The mechanical response of core-shell structures for nanoporous metallic materials

Abstract

Nanoporous gold (NP-Au) exhibits microscale plasticity, but macroscopically fails in a relatively brittle manner. This current study suggests that a core-shell structure can increase both ductility and strength of NP-Au. A core Au foam structure was created using conventional dealloying methods with average ligament size of 60 nm. Nickel was then electroplated on to the NP-Au with layer thicknesses ranging from 2.5 nm to 25 nm. Nanoindentation demonstrated a significant increase in the hardness of the coated Np-Au, to about five times of that of the pure Np-Au, and a decrease in creep by increasing the thickness of the coated Ni layer.
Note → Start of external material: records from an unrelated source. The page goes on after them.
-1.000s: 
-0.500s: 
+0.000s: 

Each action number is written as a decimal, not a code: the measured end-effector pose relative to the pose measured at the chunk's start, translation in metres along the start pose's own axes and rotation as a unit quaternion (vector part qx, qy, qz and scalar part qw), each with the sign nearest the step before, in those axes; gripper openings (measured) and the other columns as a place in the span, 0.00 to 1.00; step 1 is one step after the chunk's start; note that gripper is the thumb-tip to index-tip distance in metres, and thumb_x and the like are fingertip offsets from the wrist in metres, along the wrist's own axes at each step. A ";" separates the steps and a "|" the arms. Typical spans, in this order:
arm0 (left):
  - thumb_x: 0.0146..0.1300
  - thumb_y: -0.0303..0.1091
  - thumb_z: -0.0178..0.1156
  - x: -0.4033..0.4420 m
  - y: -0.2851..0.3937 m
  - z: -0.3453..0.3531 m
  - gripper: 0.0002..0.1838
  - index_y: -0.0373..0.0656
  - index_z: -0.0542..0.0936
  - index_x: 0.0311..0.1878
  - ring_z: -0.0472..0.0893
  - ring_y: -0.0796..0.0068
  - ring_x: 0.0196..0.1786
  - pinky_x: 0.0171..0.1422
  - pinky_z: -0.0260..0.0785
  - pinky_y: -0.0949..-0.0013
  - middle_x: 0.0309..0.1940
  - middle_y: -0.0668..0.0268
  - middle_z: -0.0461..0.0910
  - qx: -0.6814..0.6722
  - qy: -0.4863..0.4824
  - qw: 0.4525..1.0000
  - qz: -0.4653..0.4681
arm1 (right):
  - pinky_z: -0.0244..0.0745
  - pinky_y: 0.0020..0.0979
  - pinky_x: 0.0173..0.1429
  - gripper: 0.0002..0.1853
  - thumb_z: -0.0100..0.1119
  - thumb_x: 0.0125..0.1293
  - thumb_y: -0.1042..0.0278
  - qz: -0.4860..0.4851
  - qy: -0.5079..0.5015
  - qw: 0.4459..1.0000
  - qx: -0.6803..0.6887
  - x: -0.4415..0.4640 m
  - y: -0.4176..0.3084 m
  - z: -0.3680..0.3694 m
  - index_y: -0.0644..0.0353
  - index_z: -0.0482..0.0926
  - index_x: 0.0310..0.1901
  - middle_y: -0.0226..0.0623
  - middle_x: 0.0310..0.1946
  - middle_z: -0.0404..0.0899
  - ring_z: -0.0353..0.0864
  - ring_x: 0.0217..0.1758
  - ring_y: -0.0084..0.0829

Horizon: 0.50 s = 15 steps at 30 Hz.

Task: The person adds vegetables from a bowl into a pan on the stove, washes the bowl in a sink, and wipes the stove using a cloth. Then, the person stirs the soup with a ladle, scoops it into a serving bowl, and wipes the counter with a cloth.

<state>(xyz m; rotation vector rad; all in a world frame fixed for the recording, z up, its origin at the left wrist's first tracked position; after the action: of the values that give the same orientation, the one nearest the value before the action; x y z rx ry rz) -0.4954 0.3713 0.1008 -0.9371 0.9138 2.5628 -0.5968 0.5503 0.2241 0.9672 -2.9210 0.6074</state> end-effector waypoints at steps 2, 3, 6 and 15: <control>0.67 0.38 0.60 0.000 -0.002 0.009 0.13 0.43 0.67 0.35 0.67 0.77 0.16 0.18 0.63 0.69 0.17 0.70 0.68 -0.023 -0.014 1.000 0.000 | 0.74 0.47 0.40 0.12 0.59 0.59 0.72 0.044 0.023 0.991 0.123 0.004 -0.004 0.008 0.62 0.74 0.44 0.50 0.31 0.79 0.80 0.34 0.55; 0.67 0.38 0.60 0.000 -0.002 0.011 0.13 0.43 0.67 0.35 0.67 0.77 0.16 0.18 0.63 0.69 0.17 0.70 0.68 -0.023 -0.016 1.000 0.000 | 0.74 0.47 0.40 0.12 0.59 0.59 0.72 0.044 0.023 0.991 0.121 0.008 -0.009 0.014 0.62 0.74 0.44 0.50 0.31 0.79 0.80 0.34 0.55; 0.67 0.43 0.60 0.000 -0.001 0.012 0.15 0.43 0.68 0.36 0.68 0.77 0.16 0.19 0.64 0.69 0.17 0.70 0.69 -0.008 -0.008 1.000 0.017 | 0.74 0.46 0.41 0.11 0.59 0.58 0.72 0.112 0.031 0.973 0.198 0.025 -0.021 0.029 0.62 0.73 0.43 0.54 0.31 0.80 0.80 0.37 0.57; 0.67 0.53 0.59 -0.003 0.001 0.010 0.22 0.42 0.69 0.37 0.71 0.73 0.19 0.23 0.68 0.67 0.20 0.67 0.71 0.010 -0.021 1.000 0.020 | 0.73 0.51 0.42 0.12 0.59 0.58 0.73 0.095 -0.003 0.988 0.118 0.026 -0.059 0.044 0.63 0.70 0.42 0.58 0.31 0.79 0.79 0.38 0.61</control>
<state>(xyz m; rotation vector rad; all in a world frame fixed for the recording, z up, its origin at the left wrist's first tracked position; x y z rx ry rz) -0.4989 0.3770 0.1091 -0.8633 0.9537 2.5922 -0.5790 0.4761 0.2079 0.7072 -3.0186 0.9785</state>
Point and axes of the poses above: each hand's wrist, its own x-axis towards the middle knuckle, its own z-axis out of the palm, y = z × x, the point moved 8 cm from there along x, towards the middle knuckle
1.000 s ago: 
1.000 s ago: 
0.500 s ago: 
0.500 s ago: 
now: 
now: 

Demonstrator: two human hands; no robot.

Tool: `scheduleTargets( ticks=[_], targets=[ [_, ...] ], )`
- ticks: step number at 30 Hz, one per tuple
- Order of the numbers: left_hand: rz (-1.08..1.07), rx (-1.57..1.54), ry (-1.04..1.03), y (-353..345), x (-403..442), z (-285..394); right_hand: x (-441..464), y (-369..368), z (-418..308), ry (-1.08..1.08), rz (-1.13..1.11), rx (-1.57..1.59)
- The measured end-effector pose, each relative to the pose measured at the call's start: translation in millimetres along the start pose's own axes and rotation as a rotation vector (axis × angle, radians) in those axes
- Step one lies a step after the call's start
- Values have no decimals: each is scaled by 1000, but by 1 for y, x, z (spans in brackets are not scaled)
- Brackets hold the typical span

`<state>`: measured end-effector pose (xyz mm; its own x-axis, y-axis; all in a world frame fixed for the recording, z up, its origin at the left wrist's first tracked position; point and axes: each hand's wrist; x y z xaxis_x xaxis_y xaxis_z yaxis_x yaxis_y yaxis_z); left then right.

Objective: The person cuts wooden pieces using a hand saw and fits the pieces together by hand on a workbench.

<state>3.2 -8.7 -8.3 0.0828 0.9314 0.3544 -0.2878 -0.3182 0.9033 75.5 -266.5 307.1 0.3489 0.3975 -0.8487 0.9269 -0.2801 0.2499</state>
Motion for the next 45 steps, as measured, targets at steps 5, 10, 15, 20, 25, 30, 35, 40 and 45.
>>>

Molecular dynamics simulations of Au–Ni ligaments show the same trend of strengthening behavior with increasing Ni thickness suggesting that the strengthening mechanisms of the Np-Au are comparable to those for fcc nano ligaments. The simulations demonstrate two different strengthening mechanisms with the increased activity of the twins in plated Au–Ni ligaments, which leads to more ductile behavior, as opposing to the monolithic Au ligaments where nucleation of dislocations govern the plasticity during loading.

Keywords:

• nanoporous gold
• de-alloying
• nanoindentation
• ductility
• strengthening mechanisms
• MD simulations

Acknowledgements

This work was supported at WSU by the US Department of Energy, Office of Basic Energy Sciences, Division of Materials Sciences under grant no. DE-FG02-07ER46435. C. Reilly was supported by the National Science Foundation's REU program under grant no. DMR-0755055. The work at UK is based upon work supported by the National Science Foundation under grant no. DMR-0847693.